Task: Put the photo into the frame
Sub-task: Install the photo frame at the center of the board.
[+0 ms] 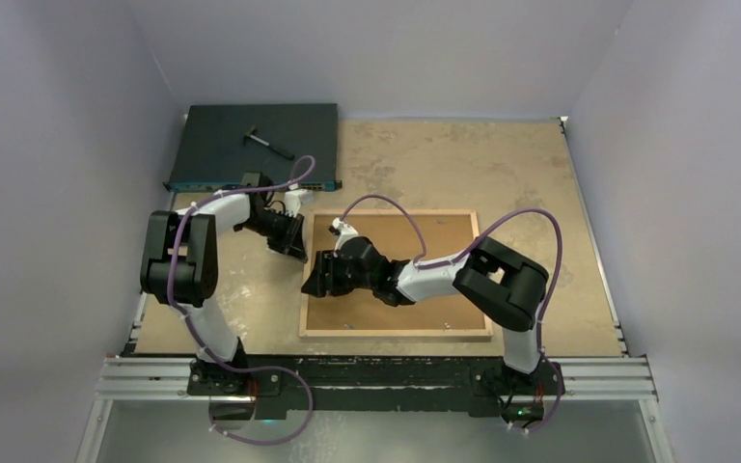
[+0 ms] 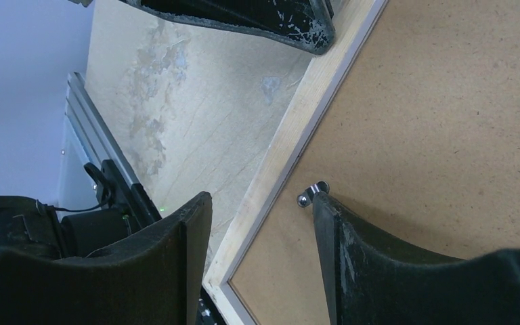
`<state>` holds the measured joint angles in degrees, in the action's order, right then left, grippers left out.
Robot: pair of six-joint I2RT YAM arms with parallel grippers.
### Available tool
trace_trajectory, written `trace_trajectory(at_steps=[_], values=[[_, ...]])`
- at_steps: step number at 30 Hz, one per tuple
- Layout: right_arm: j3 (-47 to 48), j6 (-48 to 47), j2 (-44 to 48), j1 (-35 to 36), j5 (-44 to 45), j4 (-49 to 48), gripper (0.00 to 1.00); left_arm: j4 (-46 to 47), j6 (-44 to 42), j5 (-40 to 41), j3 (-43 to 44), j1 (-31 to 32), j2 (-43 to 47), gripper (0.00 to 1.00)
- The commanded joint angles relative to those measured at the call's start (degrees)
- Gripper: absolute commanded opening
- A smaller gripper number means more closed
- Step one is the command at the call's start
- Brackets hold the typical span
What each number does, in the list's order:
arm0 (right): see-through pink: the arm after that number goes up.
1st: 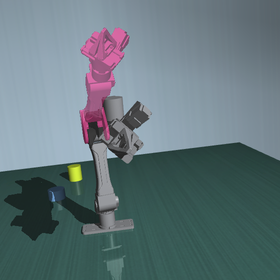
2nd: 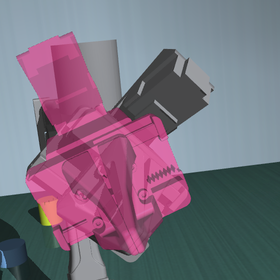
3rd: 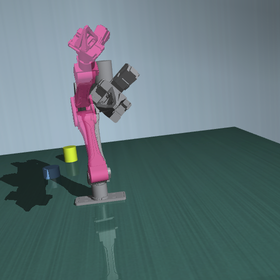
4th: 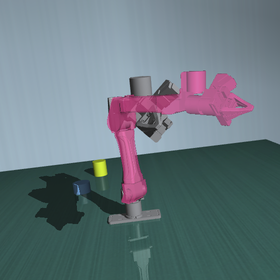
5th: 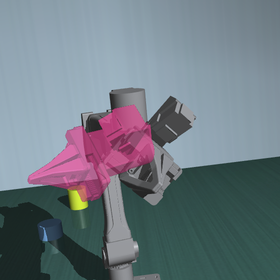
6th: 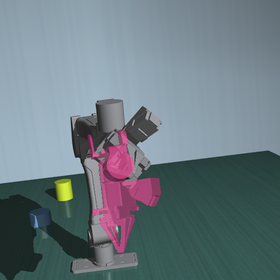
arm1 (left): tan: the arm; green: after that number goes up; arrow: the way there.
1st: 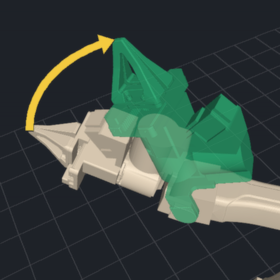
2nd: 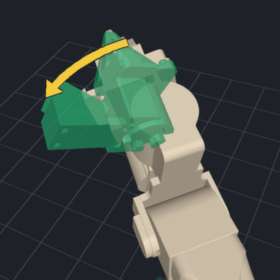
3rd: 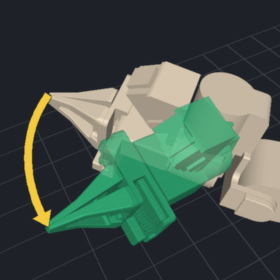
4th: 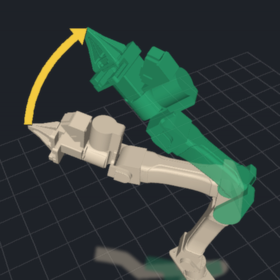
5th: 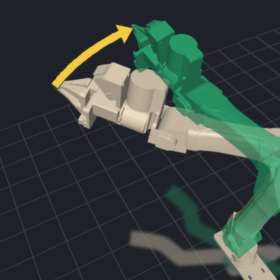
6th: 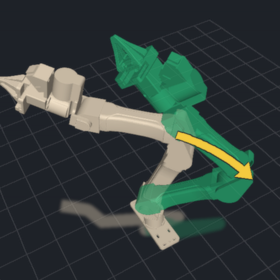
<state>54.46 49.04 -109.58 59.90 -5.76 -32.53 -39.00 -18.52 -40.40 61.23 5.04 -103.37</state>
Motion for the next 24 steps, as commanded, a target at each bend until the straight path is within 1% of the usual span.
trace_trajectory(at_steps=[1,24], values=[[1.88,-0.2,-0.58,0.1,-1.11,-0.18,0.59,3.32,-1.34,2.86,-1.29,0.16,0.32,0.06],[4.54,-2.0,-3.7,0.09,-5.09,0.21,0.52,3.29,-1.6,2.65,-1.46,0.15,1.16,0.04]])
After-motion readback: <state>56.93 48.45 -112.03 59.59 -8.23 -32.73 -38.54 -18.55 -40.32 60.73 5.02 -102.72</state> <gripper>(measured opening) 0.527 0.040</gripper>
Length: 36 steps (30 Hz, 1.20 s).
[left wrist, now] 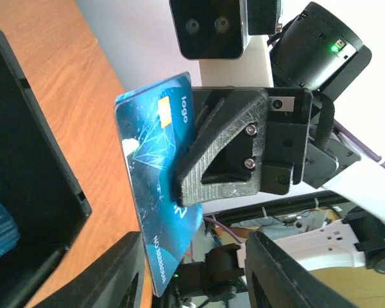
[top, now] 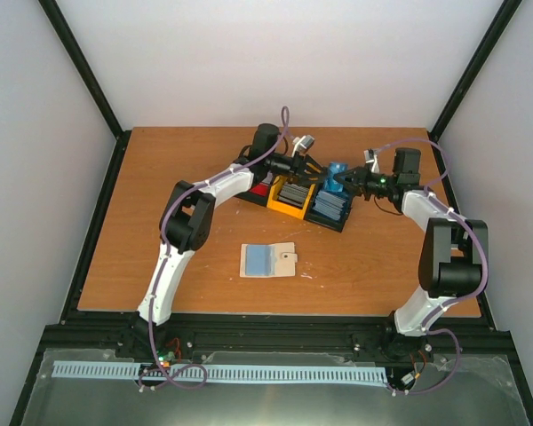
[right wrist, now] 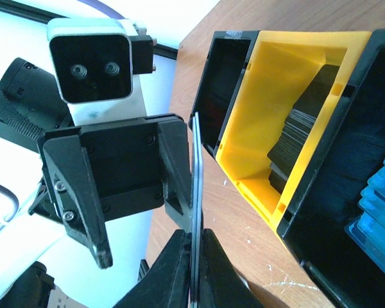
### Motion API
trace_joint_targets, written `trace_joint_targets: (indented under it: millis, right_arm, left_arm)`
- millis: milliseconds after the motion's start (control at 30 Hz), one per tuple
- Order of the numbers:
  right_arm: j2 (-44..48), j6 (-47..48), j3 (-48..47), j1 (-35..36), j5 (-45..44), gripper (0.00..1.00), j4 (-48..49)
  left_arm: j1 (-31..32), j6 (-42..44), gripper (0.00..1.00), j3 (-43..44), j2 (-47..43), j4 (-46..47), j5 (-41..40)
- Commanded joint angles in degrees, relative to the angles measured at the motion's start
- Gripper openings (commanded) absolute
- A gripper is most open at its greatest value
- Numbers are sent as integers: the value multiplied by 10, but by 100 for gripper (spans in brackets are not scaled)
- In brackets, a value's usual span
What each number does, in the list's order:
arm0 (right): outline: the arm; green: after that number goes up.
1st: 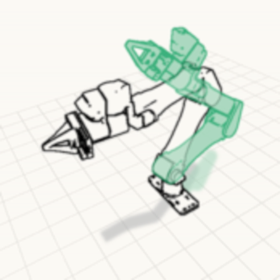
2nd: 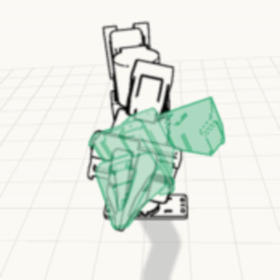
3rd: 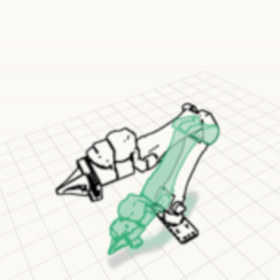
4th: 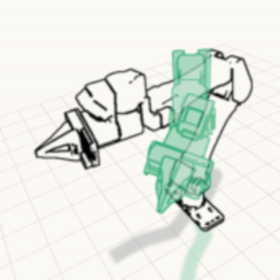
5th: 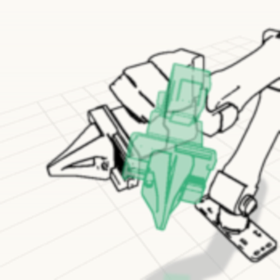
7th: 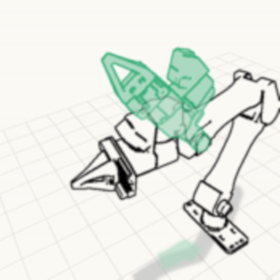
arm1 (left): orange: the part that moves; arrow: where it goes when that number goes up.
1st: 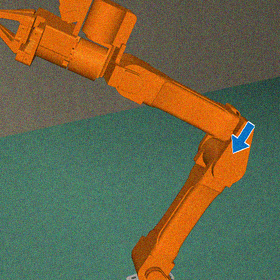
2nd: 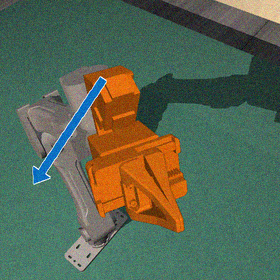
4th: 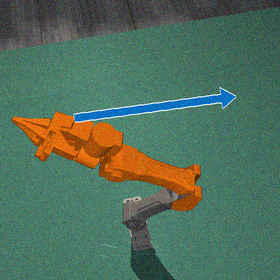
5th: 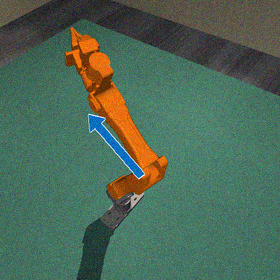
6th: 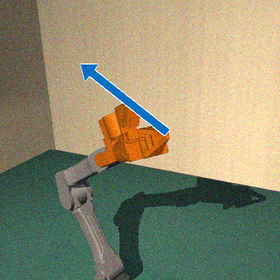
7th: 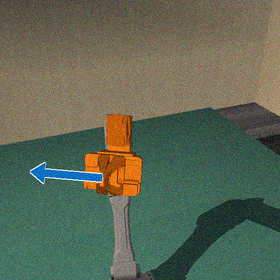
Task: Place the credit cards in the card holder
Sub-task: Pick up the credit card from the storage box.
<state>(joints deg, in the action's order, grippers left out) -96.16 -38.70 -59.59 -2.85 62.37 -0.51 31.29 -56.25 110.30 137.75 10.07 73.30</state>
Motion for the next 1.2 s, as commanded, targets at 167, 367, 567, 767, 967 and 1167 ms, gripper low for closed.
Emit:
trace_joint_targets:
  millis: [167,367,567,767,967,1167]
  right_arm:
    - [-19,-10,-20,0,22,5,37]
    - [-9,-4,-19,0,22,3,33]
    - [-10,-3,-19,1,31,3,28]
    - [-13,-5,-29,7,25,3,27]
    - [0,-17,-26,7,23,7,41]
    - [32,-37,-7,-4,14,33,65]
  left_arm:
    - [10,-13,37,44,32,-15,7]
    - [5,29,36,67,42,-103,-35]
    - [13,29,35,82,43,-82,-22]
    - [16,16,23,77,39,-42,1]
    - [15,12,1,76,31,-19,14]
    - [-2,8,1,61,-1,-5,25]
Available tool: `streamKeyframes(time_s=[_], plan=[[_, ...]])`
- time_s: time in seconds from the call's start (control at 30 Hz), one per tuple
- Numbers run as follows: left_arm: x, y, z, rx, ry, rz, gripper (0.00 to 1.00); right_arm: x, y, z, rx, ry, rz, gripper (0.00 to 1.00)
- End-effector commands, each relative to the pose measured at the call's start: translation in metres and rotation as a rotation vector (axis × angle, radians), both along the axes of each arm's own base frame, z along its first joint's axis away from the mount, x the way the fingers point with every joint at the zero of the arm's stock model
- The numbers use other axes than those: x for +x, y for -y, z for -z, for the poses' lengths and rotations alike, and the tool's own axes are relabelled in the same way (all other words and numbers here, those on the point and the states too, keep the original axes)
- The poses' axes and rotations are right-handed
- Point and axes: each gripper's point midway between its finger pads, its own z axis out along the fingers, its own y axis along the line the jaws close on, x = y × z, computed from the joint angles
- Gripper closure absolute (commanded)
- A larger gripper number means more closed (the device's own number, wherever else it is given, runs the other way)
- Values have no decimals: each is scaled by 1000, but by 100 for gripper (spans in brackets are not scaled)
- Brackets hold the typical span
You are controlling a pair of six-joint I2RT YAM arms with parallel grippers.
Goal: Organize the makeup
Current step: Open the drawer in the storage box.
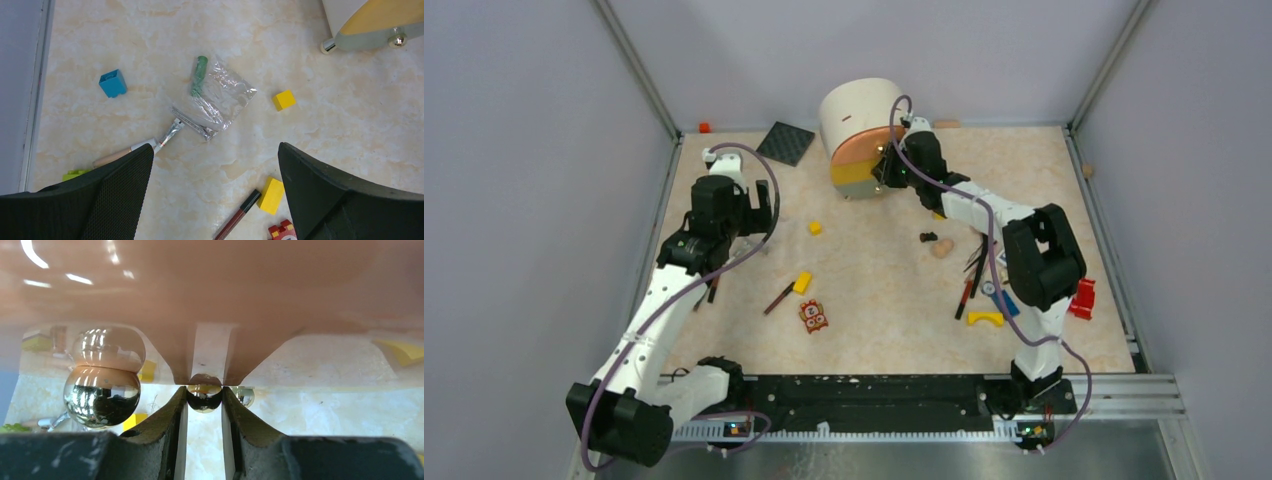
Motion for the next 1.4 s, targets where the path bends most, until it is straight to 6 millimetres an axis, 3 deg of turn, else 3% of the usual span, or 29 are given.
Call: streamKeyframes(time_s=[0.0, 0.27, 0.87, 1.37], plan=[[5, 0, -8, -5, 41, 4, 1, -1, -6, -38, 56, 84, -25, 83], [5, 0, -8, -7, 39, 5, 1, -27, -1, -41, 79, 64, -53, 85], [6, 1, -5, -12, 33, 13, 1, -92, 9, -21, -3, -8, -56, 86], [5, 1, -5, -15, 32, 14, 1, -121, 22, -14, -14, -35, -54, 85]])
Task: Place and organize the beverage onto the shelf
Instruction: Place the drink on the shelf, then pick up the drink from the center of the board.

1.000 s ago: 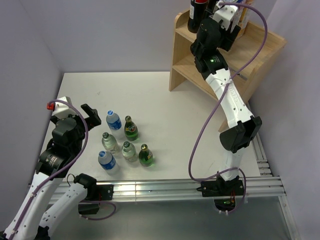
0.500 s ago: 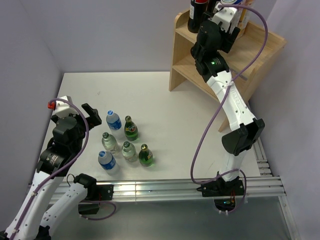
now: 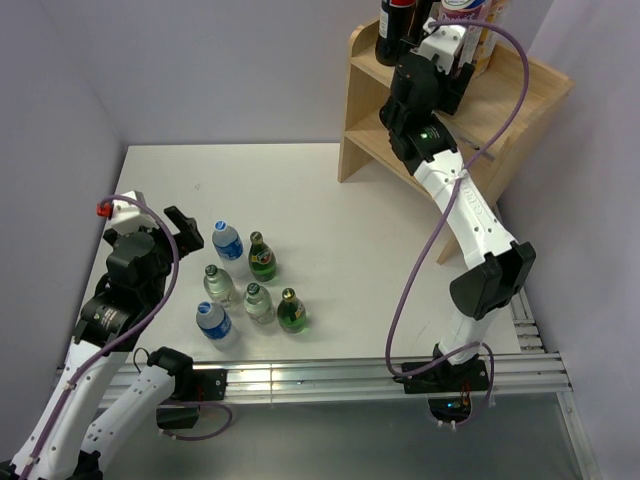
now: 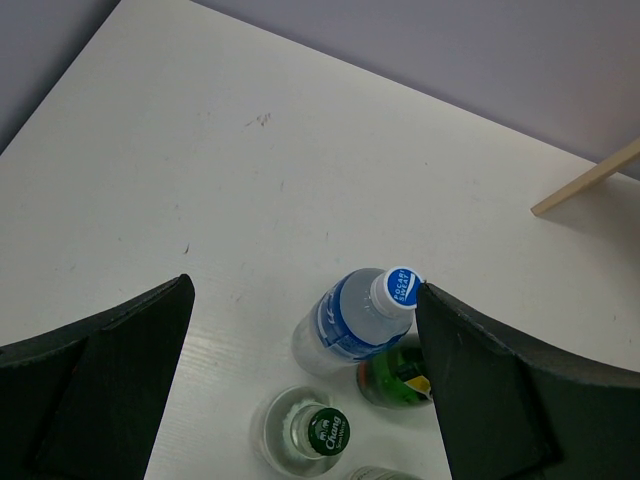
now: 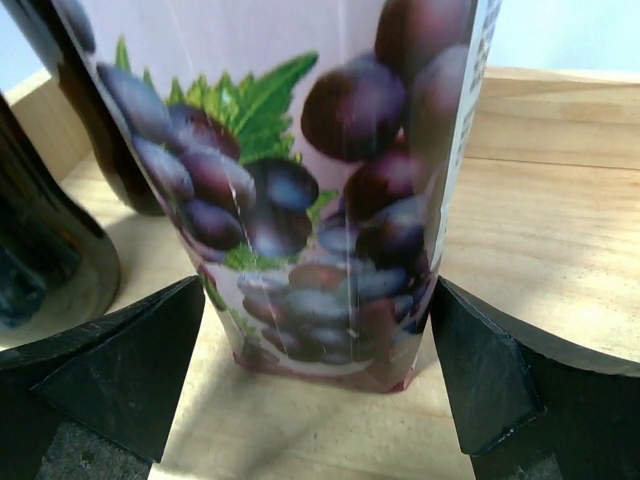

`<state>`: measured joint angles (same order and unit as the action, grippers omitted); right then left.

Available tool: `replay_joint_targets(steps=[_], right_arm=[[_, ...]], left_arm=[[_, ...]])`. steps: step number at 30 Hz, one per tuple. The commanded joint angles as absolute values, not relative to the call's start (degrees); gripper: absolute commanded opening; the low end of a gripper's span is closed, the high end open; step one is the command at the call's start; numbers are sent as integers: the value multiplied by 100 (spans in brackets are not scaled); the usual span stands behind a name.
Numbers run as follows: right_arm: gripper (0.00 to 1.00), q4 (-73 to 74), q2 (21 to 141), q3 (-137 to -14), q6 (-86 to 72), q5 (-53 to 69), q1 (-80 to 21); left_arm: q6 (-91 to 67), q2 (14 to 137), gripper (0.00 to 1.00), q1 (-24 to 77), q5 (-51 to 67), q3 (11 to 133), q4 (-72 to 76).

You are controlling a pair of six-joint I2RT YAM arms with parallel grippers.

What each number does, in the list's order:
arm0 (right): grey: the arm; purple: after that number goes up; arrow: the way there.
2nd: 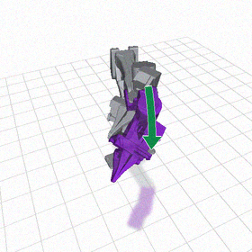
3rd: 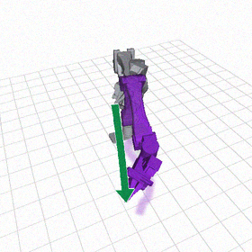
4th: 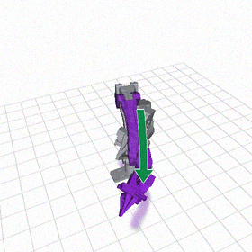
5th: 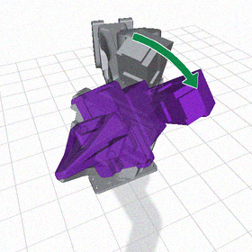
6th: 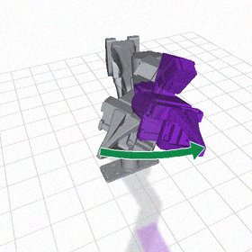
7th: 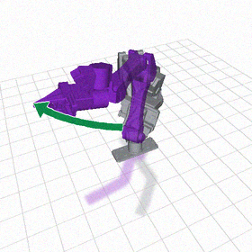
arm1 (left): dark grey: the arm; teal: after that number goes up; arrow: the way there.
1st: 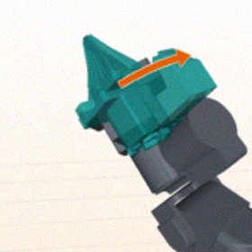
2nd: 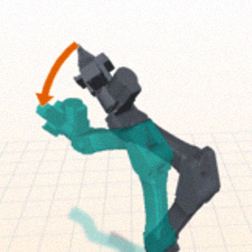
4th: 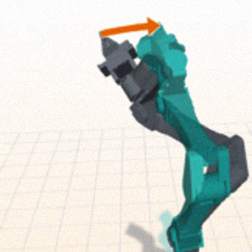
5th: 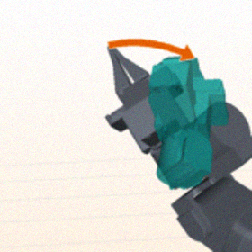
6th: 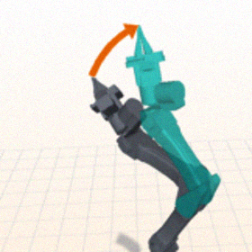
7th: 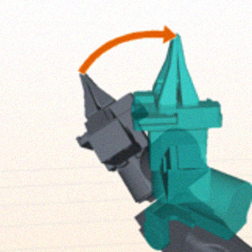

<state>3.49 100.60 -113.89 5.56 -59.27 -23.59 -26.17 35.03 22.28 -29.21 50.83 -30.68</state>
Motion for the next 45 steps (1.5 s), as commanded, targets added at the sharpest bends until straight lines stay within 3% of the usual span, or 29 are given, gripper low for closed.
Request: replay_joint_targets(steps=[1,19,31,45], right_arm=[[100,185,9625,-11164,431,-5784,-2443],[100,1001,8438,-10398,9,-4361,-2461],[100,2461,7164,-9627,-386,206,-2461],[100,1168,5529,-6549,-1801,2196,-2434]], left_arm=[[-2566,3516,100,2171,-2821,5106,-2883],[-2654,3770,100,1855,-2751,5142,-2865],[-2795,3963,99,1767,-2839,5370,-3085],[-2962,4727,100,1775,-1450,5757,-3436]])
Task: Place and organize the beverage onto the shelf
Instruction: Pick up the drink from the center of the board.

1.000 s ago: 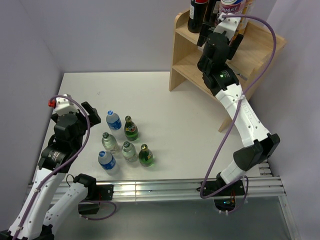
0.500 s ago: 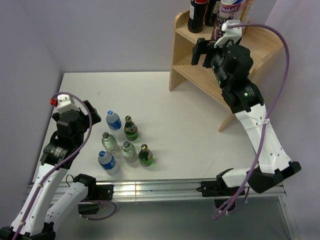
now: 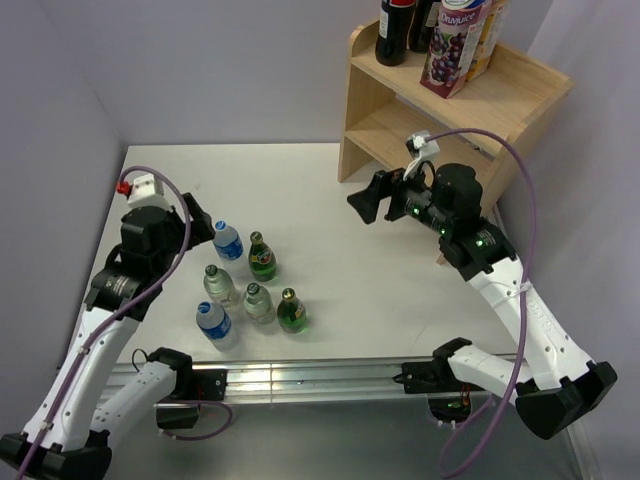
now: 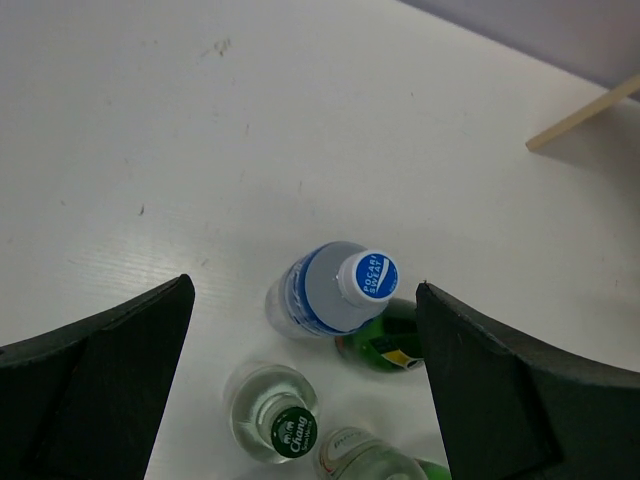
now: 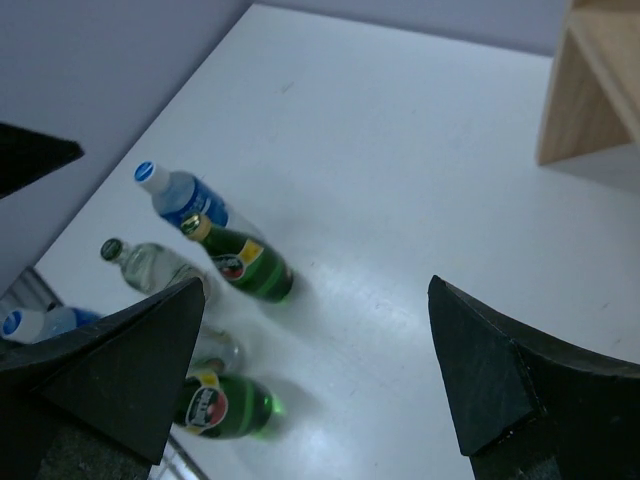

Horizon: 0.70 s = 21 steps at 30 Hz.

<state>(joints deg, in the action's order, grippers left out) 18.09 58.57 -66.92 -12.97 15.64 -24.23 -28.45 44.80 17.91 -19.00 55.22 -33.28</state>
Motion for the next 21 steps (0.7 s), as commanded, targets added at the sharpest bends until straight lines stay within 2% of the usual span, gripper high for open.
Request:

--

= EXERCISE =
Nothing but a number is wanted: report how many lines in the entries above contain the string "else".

= EXERCISE ANSWER =
2